■ **WORK TASK**
Check every line of the entries that follow, and copy the ones containing "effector".

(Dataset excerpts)
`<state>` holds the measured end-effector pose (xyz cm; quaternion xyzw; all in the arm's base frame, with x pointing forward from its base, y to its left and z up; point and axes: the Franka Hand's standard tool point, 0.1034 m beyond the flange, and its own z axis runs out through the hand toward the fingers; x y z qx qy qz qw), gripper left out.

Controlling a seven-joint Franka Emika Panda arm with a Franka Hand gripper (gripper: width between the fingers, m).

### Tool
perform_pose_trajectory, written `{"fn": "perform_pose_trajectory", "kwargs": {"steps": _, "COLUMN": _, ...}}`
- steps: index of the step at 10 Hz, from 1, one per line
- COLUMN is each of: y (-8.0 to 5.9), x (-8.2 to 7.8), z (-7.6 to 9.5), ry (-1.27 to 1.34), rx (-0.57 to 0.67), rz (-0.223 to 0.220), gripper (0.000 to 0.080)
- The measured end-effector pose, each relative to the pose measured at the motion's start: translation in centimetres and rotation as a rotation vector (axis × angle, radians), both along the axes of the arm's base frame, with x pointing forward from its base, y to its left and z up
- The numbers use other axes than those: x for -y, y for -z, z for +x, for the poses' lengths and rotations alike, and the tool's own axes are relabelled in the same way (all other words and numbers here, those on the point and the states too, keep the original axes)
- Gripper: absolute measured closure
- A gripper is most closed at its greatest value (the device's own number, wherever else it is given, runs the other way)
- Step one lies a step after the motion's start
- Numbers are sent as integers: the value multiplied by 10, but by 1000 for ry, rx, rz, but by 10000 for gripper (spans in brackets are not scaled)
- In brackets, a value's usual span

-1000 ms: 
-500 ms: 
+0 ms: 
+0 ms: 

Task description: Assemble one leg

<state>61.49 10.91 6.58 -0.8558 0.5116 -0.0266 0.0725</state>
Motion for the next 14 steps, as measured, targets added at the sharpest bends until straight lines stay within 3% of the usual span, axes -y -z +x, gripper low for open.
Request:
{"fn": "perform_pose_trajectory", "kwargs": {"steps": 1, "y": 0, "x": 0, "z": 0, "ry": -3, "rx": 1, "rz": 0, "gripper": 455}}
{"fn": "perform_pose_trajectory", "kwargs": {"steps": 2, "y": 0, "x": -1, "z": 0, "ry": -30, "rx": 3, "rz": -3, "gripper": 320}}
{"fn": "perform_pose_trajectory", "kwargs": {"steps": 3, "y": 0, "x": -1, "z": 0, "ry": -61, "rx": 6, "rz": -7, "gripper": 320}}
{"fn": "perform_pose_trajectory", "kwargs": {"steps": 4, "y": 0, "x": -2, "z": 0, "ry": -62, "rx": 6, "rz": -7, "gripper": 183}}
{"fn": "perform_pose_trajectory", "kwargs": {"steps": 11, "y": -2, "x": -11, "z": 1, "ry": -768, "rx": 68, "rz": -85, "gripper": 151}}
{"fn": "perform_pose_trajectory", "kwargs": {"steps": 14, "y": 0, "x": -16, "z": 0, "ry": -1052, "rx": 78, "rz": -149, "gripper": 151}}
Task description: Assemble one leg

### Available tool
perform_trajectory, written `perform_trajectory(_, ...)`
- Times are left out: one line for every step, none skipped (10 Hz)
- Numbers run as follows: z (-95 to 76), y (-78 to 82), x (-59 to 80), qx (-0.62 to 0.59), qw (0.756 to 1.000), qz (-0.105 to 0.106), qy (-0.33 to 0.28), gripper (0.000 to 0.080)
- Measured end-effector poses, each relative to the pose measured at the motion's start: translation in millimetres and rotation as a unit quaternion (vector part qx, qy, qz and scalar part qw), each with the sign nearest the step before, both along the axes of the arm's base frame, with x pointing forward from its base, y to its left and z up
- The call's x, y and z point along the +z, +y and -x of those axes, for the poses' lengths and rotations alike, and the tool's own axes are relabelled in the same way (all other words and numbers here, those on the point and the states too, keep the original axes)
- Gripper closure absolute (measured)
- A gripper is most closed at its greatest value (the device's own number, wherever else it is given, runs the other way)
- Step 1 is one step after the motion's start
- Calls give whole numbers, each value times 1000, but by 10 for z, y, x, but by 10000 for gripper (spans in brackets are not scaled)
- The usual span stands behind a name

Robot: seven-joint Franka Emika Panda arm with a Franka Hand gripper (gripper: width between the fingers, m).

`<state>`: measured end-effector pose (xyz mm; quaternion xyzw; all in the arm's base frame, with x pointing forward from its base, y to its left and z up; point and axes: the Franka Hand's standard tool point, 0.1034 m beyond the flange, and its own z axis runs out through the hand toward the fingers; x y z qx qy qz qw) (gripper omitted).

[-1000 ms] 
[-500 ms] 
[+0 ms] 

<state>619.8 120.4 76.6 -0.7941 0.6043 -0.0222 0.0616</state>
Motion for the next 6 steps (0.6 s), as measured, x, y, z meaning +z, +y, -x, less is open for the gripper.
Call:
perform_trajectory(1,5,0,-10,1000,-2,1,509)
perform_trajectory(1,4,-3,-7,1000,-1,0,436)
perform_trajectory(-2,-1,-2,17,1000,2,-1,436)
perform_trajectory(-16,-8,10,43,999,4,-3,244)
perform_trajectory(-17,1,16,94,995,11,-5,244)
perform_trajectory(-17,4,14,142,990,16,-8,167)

■ **EXERCISE ANSWER**
`<state>` holds the measured end-effector pose (xyz cm; quaternion xyzw; all in the arm's base frame, with x pointing forward from its base, y to its left and z up; point and axes: the Franka Hand's standard tool point, 0.1034 m beyond the flange, and its own z axis runs out through the hand toward the fingers; x y z qx qy qz qw), gripper left out.
- The measured end-effector pose, each relative to the pose measured at the motion's start: translation in centimetres and rotation as a rotation vector (axis × angle, radians), both along the axes of the arm's base frame, with x pointing forward from its base, y to its left and z up
- Measured end-effector poses, each relative to the pose measured at the motion's start: translation in millimetres and rotation as a unit quaternion (vector part qx, qy, qz and scalar part qw), each with the sign nearest the step before, both along the axes of the arm's base frame, with x pointing forward from its base, y to its left and z up
`<state>`: measured end-effector pose (xyz mm; quaternion xyzw; all in the arm's base frame, with x pointing forward from its base, y to its left and z up; point and axes: the Franka Hand's standard tool point, 0.1034 m beyond the flange, and its own z axis runs out through the hand toward the fingers; x y z qx qy qz qw) (gripper omitted).

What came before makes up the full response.